Personal information
- Born: March 6, 1967 (age 59) Atlanta, Georgia, U.S.
- Listed height: 5 ft 9 in (1.75 m)
- Listed weight: 175 lb (79 kg)

Career information
- High school: Southwest DeKalb (Decatur, Georgia)
- College: Grambling State
- NFL draft: 1990: 4th round, 96th overall pick

Career history
- Kansas City Chiefs (1990–1993);

Career NFL statistics
- Receptions: 36
- Receiving yards: 466
- Return yards: 530
- Stats at Pro Football Reference

= Fred Jones (wide receiver) =

American football player (born 1967)

Fred Jones (born March 6, 1967) is an American former professional football player who was a wide receiver for four seasons with the Kansas City Chiefs of the National Football League (NFL). He played college football for the Grambling State Tigers and was selected by the Chiefs in the fourth round of the 1990 NFL draft.

==College career==

Jones played his collegiate career under the leadership of National Collegiate Athletic Association coach Eddie Robinson at Grambling State University in Grambling, Louisiana. While under the tutelage and stewardship of Coach Robinson, Jones excelled as a student at Grambling and as an athlete within Grambling's athletic program in the Southwestern Athletic Conference (SWAC). He graduated with a degree in Education from Grambling State University's NCATE Accredited College of Education. Grambling State University won the Bayou Classic twice while Jones was playing for the university.

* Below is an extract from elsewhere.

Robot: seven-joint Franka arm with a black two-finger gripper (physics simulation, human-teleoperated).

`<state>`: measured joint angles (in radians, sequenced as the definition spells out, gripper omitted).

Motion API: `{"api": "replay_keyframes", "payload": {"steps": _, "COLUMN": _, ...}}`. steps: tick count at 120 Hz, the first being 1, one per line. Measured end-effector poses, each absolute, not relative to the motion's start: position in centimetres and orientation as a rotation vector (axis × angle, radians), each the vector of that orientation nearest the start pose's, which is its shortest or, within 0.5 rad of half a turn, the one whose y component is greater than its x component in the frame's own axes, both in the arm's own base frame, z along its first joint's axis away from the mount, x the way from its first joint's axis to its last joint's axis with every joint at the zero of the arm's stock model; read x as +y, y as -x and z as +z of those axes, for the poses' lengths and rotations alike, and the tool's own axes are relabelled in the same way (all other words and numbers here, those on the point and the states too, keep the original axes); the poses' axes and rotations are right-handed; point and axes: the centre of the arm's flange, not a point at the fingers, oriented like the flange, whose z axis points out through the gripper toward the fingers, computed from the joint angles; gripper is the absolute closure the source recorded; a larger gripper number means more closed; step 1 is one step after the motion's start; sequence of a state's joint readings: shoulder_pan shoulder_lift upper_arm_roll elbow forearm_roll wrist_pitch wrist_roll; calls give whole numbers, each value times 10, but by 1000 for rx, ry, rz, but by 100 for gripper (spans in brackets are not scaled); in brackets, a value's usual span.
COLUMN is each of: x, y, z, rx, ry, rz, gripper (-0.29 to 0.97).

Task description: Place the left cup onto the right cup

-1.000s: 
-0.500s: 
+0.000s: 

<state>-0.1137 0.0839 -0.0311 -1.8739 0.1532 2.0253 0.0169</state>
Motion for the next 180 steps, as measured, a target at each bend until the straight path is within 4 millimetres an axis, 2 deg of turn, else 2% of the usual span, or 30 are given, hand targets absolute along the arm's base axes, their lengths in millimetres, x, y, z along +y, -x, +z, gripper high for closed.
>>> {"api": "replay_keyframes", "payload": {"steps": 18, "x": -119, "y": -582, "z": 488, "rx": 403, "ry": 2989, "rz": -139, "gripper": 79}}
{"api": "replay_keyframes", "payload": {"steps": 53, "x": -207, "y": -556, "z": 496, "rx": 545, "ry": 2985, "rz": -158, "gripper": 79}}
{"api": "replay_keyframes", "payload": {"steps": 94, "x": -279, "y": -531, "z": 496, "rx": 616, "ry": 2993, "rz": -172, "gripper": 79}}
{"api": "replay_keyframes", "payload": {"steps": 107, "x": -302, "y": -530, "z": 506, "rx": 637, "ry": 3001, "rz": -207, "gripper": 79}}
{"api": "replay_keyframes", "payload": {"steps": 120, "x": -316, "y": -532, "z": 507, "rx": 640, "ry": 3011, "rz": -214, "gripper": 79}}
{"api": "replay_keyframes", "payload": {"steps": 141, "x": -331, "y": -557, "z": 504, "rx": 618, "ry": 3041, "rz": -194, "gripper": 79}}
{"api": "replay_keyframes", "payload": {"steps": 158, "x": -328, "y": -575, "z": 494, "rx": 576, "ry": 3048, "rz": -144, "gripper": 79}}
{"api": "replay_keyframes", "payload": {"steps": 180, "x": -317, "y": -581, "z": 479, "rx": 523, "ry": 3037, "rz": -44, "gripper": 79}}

Jones is also a graduate of Southwest Dekalb High School in Decatur, Georgia. While attending Southwest Dekalb he played under the stewardship of Georgia Athletic Coaches Association Hall of Famer William 'Buck' Godfrey. Jones was an offensive player and performed well under Godfrey's offensive scheme. During his senior season Jones was one of Dekalb County top offensive players and he rushed for more than 1,000 yards that season.

==Personal life==

Jones is a member of Omega Psi Phi fraternity. He is involved in Georgia high school football as a coach.